How to complete this task:
Copy out the entire listing word for word.

Collected data:
= Beginning of Section =
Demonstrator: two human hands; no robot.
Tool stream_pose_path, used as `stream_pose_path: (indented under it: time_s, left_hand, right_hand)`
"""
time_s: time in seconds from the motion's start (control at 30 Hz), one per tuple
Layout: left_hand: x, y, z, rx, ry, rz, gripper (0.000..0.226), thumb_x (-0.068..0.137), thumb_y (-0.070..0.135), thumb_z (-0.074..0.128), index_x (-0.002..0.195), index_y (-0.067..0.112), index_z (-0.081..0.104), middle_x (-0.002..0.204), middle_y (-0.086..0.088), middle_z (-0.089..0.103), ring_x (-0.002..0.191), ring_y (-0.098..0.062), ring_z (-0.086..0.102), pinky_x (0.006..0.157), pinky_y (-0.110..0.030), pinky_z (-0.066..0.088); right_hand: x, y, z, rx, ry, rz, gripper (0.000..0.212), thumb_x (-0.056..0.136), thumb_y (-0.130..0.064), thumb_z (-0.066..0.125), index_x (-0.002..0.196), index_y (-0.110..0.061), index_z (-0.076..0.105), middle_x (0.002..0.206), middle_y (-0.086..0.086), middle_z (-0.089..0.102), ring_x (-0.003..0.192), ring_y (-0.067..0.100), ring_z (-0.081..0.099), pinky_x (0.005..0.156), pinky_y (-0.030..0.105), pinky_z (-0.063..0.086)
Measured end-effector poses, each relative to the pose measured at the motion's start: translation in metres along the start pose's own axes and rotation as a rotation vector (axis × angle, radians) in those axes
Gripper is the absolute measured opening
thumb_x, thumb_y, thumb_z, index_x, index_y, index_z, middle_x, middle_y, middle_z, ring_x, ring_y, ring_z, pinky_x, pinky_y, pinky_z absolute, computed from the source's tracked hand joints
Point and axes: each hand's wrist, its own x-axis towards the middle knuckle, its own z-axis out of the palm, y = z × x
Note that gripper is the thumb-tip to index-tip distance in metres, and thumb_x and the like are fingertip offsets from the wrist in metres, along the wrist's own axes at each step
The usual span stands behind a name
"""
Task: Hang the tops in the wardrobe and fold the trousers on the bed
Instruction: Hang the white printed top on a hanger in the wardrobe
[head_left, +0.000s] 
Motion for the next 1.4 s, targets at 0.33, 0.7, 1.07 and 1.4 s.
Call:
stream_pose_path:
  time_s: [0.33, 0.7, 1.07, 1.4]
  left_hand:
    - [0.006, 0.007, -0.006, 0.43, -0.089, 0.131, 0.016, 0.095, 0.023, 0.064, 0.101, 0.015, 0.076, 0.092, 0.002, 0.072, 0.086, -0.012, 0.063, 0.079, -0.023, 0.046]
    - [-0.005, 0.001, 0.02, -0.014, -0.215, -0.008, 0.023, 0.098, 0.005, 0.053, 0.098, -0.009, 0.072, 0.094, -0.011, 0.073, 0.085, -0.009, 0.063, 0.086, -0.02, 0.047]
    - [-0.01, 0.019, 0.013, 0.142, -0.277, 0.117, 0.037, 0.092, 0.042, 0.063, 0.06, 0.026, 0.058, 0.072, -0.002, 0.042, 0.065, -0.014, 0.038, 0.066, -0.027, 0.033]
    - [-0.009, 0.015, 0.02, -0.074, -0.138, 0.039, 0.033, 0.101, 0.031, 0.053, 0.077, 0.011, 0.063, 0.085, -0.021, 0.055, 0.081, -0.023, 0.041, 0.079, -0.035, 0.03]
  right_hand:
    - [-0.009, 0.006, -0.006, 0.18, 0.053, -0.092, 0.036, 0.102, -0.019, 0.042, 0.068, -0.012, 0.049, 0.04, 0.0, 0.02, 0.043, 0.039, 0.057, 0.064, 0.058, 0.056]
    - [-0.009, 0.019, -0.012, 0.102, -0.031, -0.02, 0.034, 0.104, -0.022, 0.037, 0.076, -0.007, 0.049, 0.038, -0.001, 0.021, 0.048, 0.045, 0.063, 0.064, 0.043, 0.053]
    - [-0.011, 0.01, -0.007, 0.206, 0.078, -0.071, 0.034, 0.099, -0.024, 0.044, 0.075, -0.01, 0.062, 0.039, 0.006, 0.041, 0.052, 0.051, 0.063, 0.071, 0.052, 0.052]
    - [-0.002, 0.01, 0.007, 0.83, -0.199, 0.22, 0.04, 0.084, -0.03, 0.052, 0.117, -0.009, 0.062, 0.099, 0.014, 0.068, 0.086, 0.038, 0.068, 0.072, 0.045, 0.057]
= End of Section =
Response box:
Demonstrator: two human hands; no robot.
Tool stream_pose_path, used as `stream_pose_path: (indented under it: time_s, left_hand, right_hand)`
"""
time_s: time in seconds from the motion's start (control at 30 Hz), one per tuple
Layout: left_hand: x, y, z, rx, ry, rz, gripper (0.000..0.226), thumb_x (-0.068..0.137), thumb_y (-0.070..0.135), thumb_z (-0.074..0.128), index_x (-0.002..0.195), index_y (-0.067..0.112), index_z (-0.081..0.104), middle_x (-0.002..0.204), middle_y (-0.086..0.088), middle_z (-0.089..0.103), ring_x (-0.002..0.191), ring_y (-0.098..0.062), ring_z (-0.086..0.102), pinky_x (0.006..0.157), pinky_y (-0.110..0.030), pinky_z (-0.066..0.088); right_hand: x, y, z, rx, ry, rz, gripper (0.000..0.212), thumb_x (-0.056..0.136), thumb_y (-0.130..0.064), thumb_z (-0.066..0.125), index_x (-0.002..0.196), index_y (-0.110..0.061), index_z (-0.076..0.105), middle_x (0.002..0.206), middle_y (-0.086..0.086), middle_z (-0.089..0.102), ring_x (-0.003..0.192), ring_y (-0.067..0.100), ring_z (-0.081..0.099), pinky_x (0.005..0.156), pinky_y (-0.030..0.105), pinky_z (-0.063..0.086)
Measured end-effector poses, each relative to the pose measured at the motion's start: translation in metres along the start pose's own axes and rotation as a rotation vector (axis × angle, radians) in those axes
Gripper is the absolute measured opening
thumb_x, thumb_y, thumb_z, index_x, index_y, index_z, middle_x, middle_y, middle_z, ring_x, ring_y, ring_z, pinky_x, pinky_y, pinky_z absolute, computed from the source's tracked hand joints
Point and axes: each hand's wrist, its own x-axis towards the middle knuckle, its own z-axis out of the palm, y = z × x
Note that gripper is the thumb-tip to index-tip distance in metres, and thumb_x and the like are fingertip offsets from the wrist in metres, along the wrist's own axes at each step
The usual span stands behind a name
"""
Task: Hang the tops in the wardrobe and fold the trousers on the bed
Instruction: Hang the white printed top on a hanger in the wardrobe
[head_left, +0.000s] 
Motion for the next 1.4 s, targets at 0.33, 0.7, 1.07 and 1.4 s.
Call:
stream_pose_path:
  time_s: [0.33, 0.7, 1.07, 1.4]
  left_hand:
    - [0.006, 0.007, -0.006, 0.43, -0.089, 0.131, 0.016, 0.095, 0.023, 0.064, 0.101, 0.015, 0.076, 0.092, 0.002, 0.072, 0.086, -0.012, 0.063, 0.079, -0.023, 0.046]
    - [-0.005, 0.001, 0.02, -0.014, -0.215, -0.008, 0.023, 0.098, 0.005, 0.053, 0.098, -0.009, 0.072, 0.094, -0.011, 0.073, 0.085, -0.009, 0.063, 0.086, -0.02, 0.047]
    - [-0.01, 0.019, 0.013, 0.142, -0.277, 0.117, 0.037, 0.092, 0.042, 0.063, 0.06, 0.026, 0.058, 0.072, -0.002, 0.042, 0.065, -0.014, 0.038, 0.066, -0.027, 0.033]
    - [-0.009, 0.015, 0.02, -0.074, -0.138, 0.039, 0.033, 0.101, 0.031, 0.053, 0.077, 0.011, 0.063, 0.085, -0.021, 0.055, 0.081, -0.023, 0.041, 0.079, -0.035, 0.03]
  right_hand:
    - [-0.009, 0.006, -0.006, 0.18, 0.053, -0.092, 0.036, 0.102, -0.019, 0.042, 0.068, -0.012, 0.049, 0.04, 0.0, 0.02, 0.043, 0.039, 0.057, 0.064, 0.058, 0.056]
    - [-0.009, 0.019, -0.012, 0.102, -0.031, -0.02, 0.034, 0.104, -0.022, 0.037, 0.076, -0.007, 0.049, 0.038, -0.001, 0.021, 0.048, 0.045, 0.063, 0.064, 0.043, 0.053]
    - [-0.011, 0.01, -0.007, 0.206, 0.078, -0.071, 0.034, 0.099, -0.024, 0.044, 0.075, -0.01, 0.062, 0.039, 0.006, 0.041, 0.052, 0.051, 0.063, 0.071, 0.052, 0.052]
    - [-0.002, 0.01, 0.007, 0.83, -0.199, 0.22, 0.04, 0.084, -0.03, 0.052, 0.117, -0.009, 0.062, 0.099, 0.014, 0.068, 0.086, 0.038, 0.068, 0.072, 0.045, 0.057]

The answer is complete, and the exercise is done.